Metering proved particularly accurate, as did automatic white balance and we didn’t experience any issues with either – even in tricky lighting or when shooting under mixed natural/artificial lighting. You can choose between Matrix (multi-zone) metering, centre-weighted and spot and there’s also a highly customisable AE-L/AF-L button to call upon when you need it. Dynamic range especially impresses with the D800 able to reveal excellent levels of shadow detail in high-contrast scenes while retaining the highlights.
While many observers and potential purchasers were understandably worried about how such a high-resolution sensor might impact ISO performance, we have to say that in our experience these fears are largely unfounded. On the contrary the D800 excels at controlling noise, especially at middling to high sensitivity settings. Below ISO 1600 and noise really isn’t an issue at all, while at ISO 1600 the D800’s images are right up there with the very best we’ve seen, with noise barely making an impact on overall image quality – even when pixel peeping at 100% or more. At ISO 3200 a small amount of softening does begin to occur as a hint of noise creeps in (especially in processed JPEGs), although overall image quality is still very good. ISO 6400 is where noise becomes more noticeable, although yet again it’s perfectly possible to make good images at this setting – especially if you are shooting in Raw and processing out the noise yourself. Above ISO 6400 things do take a bit of a downturn with the two extended settings of ISO 12,800 and ISO 25,600 both displaying a fair bit of chroma as well as luminance noise. Overall though, for a camera with such a high resolution and such fantastic overall image quality we really can have no great complaints.

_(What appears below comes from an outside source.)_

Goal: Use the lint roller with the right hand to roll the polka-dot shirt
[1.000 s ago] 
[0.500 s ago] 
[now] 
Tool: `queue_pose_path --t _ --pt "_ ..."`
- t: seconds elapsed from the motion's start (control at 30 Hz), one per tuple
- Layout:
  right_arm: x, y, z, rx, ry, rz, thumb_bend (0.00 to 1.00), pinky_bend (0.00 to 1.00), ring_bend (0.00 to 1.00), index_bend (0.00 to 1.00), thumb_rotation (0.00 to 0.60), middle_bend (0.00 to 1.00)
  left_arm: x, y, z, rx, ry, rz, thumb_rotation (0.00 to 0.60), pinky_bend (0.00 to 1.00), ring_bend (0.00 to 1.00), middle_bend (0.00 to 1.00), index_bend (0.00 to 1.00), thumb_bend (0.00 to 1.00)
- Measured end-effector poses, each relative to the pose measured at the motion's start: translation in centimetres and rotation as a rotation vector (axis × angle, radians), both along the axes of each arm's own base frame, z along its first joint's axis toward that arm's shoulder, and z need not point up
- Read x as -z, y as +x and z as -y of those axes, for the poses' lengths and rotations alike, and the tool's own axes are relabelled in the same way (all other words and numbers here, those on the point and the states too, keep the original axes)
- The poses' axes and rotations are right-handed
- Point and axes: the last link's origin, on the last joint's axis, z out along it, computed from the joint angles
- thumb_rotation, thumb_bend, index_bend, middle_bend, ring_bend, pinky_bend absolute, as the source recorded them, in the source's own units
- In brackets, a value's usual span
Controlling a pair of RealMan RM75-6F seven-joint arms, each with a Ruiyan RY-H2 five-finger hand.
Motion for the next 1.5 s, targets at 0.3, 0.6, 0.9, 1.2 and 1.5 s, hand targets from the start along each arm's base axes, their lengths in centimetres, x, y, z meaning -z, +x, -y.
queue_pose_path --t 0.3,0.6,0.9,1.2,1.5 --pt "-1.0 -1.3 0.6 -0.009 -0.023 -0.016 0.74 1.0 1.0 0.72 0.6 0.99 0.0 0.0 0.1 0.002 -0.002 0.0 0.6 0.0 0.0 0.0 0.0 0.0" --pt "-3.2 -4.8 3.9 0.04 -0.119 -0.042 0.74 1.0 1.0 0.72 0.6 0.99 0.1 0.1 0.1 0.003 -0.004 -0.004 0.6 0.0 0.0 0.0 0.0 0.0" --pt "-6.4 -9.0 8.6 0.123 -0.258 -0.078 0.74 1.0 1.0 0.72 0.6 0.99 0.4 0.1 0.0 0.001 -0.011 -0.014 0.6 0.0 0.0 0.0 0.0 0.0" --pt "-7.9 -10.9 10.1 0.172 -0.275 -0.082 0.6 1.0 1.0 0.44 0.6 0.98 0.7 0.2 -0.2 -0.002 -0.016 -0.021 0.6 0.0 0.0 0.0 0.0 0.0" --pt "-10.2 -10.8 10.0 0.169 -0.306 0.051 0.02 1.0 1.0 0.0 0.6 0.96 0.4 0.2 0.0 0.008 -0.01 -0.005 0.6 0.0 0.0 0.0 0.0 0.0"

The Nikon D800 is a professional-grade 36.3MP DSLR that delivers phenomenal image quality at around half the price of Nikon’s flagship D4 model. Overall, it’s a fantastic addition to the Nikon range that easily justifies its £2,600 price tag. Build quality is superb, handling is excellent and despite the huge range of customisation on offer the D800 remains relatively intuitive and easy to use. In terms of image quality, the D800’s 36.3MP sensor is able capture huge amounts of fine detail, which in turn allows you to make billboard-sized prints with. For this reason we can see the D800 finding favour with landscape and commercial photographers, although that’s not to say that its appeal is limited. On the contrary, the D800 represents a solid investment for just about all professional photographers and advanced enthusiasts looking for a serious tool to make professional standard images with.